§ Description of the task:
Return the following data exactly, with all pictures left out.

-- Data section follows --

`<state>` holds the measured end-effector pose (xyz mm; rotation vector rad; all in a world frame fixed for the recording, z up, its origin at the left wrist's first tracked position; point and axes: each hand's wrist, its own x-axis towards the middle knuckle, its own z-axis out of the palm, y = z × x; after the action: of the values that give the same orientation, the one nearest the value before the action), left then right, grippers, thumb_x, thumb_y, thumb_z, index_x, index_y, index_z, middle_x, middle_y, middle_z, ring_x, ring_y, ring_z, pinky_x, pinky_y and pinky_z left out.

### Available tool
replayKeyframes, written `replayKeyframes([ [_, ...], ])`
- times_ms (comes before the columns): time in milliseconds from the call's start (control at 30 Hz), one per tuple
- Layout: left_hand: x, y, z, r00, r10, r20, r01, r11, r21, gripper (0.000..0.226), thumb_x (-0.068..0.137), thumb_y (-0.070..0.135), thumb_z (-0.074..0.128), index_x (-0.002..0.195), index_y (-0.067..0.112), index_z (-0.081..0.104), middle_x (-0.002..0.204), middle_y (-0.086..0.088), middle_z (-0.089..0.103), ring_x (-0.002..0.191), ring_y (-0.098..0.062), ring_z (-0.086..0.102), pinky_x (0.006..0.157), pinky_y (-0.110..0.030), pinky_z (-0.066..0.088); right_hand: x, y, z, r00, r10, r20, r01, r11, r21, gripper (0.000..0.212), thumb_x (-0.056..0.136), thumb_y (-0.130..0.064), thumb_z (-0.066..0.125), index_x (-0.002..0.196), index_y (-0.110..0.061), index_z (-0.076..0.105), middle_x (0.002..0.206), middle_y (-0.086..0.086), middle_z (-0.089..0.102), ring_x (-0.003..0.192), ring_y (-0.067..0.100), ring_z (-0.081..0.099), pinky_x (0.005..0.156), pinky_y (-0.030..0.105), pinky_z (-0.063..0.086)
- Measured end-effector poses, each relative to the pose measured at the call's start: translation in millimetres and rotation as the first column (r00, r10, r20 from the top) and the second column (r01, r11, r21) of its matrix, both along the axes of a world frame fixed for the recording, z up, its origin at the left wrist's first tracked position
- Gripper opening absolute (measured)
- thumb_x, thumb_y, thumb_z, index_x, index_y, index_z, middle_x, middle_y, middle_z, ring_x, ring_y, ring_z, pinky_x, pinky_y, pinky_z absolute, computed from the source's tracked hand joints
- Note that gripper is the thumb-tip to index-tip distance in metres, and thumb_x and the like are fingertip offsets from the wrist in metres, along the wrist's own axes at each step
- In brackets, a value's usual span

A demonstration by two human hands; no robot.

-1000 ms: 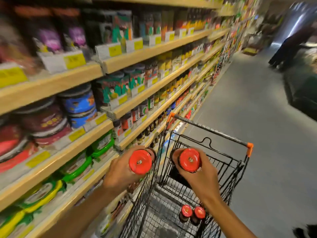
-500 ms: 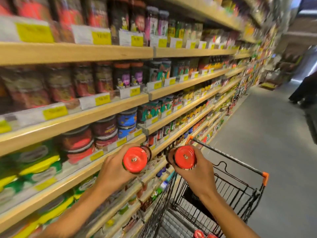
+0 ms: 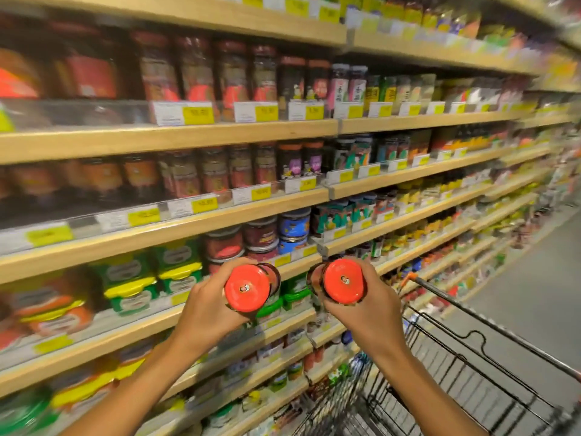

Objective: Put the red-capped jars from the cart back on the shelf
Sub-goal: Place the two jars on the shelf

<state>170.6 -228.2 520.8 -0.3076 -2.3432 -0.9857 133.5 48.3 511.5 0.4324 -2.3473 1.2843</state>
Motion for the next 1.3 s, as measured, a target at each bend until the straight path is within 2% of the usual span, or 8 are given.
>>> replayKeyframes([
  [167,44,-18,14,0.993,0.113,-0.036,-0.111,0.993,0.044,0.075,0.061,0.017,0.094,0.122,0.041,0.057,0.116,0.030,0.064,0.107,0.008,0.062,0.086,-0.016,0.050,12,-26,7,0.991,0.128,-0.043,-0.129,0.991,-0.028,0.070,0.066,-0.051,0.087,0.116,-0.066,0.039,0.106,-0.036,0.054,0.098,0.003,0.061,0.083,0.030,0.057],
  [267,66,-32,21,0.987,0.159,-0.033,-0.157,0.987,0.034,0.075,0.061,0.020,0.095,0.125,0.033,0.058,0.116,0.022,0.067,0.107,0.001,0.064,0.086,-0.024,0.053,21,-46,5,0.984,0.173,-0.049,-0.176,0.983,-0.045,0.071,0.064,-0.058,0.085,0.123,-0.056,0.045,0.110,-0.031,0.058,0.101,0.007,0.062,0.084,0.035,0.058],
  [433,100,-60,35,0.969,0.234,-0.078,-0.231,0.972,0.038,0.075,0.060,0.020,0.095,0.125,0.030,0.059,0.114,0.022,0.068,0.105,0.004,0.065,0.086,-0.024,0.054,36,-82,24,0.964,0.250,-0.092,-0.254,0.966,-0.043,0.067,0.064,-0.052,0.087,0.115,-0.060,0.044,0.103,-0.036,0.057,0.096,0.002,0.062,0.081,0.030,0.057],
  [600,129,-102,51,0.934,0.322,-0.155,-0.317,0.947,0.054,0.069,0.060,0.022,0.094,0.120,0.034,0.060,0.111,0.024,0.068,0.100,0.004,0.067,0.083,-0.023,0.053,51,-129,48,0.940,0.312,-0.136,-0.321,0.945,-0.054,0.073,0.062,-0.048,0.089,0.125,-0.042,0.052,0.108,-0.031,0.060,0.099,0.004,0.063,0.083,0.028,0.056],
  [767,165,-152,69,0.885,0.416,-0.211,-0.412,0.909,0.062,0.073,0.056,0.020,0.095,0.115,0.042,0.058,0.107,0.030,0.066,0.094,0.008,0.065,0.081,-0.018,0.051,68,-187,66,0.910,0.377,-0.172,-0.397,0.912,-0.102,0.070,0.058,-0.048,0.090,0.118,-0.040,0.056,0.101,-0.025,0.067,0.092,-0.002,0.065,0.074,0.015,0.052],
  [1067,216,-236,112,0.834,0.472,-0.286,-0.458,0.881,0.119,0.071,0.059,0.020,0.094,0.121,0.028,0.061,0.114,0.020,0.069,0.104,0.003,0.064,0.086,-0.016,0.049,92,-265,90,0.859,0.438,-0.265,-0.474,0.876,-0.089,0.067,0.062,-0.046,0.090,0.118,-0.042,0.054,0.103,-0.032,0.062,0.096,-0.008,0.062,0.075,0.012,0.050],
  [1200,223,-258,125,0.804,0.507,-0.312,-0.484,0.862,0.152,0.069,0.060,0.028,0.094,0.121,0.027,0.061,0.112,0.024,0.067,0.103,0.008,0.062,0.088,-0.012,0.046,97,-291,100,0.844,0.455,-0.282,-0.498,0.861,-0.103,0.063,0.062,-0.043,0.090,0.115,-0.044,0.054,0.100,-0.031,0.064,0.095,-0.006,0.063,0.077,0.023,0.054],
  [1300,224,-273,129,0.788,0.530,-0.313,-0.516,0.846,0.134,0.072,0.061,0.022,0.095,0.123,0.026,0.060,0.113,0.018,0.069,0.105,0.003,0.063,0.090,-0.020,0.049,101,-307,106,0.830,0.479,-0.287,-0.525,0.844,-0.108,0.066,0.062,-0.042,0.090,0.116,-0.046,0.054,0.102,-0.035,0.063,0.097,-0.008,0.062,0.080,0.024,0.054],
])
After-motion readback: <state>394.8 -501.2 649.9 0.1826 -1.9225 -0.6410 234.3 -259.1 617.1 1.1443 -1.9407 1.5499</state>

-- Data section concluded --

§ Written response:
`<state>` holds the measured end-effector pose (xyz mm; rotation vector rad; all in a world frame fixed for the recording, z up, its origin at the left wrist's first tracked position; point and axes: each hand's wrist, its own x-axis towards the middle knuckle, its own z-axis out of the palm, y = z × x; after the action: of the values that give the same orientation, the one nearest the value before the action), left then right, grippers, thumb_x, thumb_y, thumb_z, index_x, index_y, index_z, middle_x, middle_y, middle_z, ring_x, ring_y, ring_z, pinky_x, pinky_y and pinky_z left out.

### Available tool
replayKeyframes, written `replayKeyframes([ [_, ...], ])`
- times_ms (comes before the columns): time in milliseconds from the call's start (control at 30 Hz), one per tuple
- Layout: left_hand: x, y, z, r00, r10, r20, r01, r11, r21, gripper (0.000..0.226), thumb_x (-0.068..0.137), thumb_y (-0.070..0.135), thumb_z (-0.074..0.128), index_x (-0.002..0.195), index_y (-0.067..0.112), index_z (-0.081..0.104), middle_x (-0.002..0.204), middle_y (-0.086..0.088), middle_z (-0.089..0.103), ring_x (-0.002..0.191), ring_y (-0.098..0.062), ring_z (-0.086..0.102), pinky_x (0.006..0.157), pinky_y (-0.110..0.030), pinky_z (-0.066..0.088); right_hand: x, y, z, r00, r10, r20, r01, r11, r21, gripper (0.000..0.212), thumb_x (-0.056..0.136), thumb_y (-0.130..0.064), thumb_z (-0.066..0.125), index_x (-0.002..0.196), index_y (-0.110..0.061), index_z (-0.076..0.105), middle_x (0.002..0.206), middle_y (-0.086..0.086), middle_z (-0.089..0.102), ring_x (-0.003..0.192), ring_y (-0.067..0.100), ring_z (-0.081..0.099), pinky_x (0.005..0.156), pinky_y (-0.030..0.105), pinky_z (-0.063..0.086)
- Measured end-effector poses, each relative to the pose measured at the call's start: translation in millimetres and rotation as the first column (r00, r10, r20 from the top) and the second column (r01, r11, r21) of its matrix, both along the axes of a world frame fixed for the recording, z up, its origin at the left wrist's first tracked position
- Gripper opening absolute (measured)
- thumb_x, thumb_y, thumb_z, index_x, index_y, index_z, middle_x, middle_y, middle_z, ring_x, ring_y, ring_z, pinky_x, pinky_y, pinky_z absolute, computed from the source's tracked hand joints
- Note that gripper is the thumb-tip to index-tip distance in metres, and thumb_x and the like are fingertip offsets from the wrist in metres, along the wrist's own axes at each step
- In brackets, a value's usual span

A demonstration by two human hands; no robot.

-1000 ms: 
-500 ms: 
+0 ms: 

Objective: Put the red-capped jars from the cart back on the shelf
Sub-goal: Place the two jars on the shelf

<state>170.6 -228.2 520.8 -0.3076 -2.3432 -0.9857 133.5 48.3 511.5 0.4324 -2.3473 1.2843</state>
Motion for the next 1.3 s, as measured, a target at each bend until the straight path is within 2% of the usual span, or 8 are given.
>>> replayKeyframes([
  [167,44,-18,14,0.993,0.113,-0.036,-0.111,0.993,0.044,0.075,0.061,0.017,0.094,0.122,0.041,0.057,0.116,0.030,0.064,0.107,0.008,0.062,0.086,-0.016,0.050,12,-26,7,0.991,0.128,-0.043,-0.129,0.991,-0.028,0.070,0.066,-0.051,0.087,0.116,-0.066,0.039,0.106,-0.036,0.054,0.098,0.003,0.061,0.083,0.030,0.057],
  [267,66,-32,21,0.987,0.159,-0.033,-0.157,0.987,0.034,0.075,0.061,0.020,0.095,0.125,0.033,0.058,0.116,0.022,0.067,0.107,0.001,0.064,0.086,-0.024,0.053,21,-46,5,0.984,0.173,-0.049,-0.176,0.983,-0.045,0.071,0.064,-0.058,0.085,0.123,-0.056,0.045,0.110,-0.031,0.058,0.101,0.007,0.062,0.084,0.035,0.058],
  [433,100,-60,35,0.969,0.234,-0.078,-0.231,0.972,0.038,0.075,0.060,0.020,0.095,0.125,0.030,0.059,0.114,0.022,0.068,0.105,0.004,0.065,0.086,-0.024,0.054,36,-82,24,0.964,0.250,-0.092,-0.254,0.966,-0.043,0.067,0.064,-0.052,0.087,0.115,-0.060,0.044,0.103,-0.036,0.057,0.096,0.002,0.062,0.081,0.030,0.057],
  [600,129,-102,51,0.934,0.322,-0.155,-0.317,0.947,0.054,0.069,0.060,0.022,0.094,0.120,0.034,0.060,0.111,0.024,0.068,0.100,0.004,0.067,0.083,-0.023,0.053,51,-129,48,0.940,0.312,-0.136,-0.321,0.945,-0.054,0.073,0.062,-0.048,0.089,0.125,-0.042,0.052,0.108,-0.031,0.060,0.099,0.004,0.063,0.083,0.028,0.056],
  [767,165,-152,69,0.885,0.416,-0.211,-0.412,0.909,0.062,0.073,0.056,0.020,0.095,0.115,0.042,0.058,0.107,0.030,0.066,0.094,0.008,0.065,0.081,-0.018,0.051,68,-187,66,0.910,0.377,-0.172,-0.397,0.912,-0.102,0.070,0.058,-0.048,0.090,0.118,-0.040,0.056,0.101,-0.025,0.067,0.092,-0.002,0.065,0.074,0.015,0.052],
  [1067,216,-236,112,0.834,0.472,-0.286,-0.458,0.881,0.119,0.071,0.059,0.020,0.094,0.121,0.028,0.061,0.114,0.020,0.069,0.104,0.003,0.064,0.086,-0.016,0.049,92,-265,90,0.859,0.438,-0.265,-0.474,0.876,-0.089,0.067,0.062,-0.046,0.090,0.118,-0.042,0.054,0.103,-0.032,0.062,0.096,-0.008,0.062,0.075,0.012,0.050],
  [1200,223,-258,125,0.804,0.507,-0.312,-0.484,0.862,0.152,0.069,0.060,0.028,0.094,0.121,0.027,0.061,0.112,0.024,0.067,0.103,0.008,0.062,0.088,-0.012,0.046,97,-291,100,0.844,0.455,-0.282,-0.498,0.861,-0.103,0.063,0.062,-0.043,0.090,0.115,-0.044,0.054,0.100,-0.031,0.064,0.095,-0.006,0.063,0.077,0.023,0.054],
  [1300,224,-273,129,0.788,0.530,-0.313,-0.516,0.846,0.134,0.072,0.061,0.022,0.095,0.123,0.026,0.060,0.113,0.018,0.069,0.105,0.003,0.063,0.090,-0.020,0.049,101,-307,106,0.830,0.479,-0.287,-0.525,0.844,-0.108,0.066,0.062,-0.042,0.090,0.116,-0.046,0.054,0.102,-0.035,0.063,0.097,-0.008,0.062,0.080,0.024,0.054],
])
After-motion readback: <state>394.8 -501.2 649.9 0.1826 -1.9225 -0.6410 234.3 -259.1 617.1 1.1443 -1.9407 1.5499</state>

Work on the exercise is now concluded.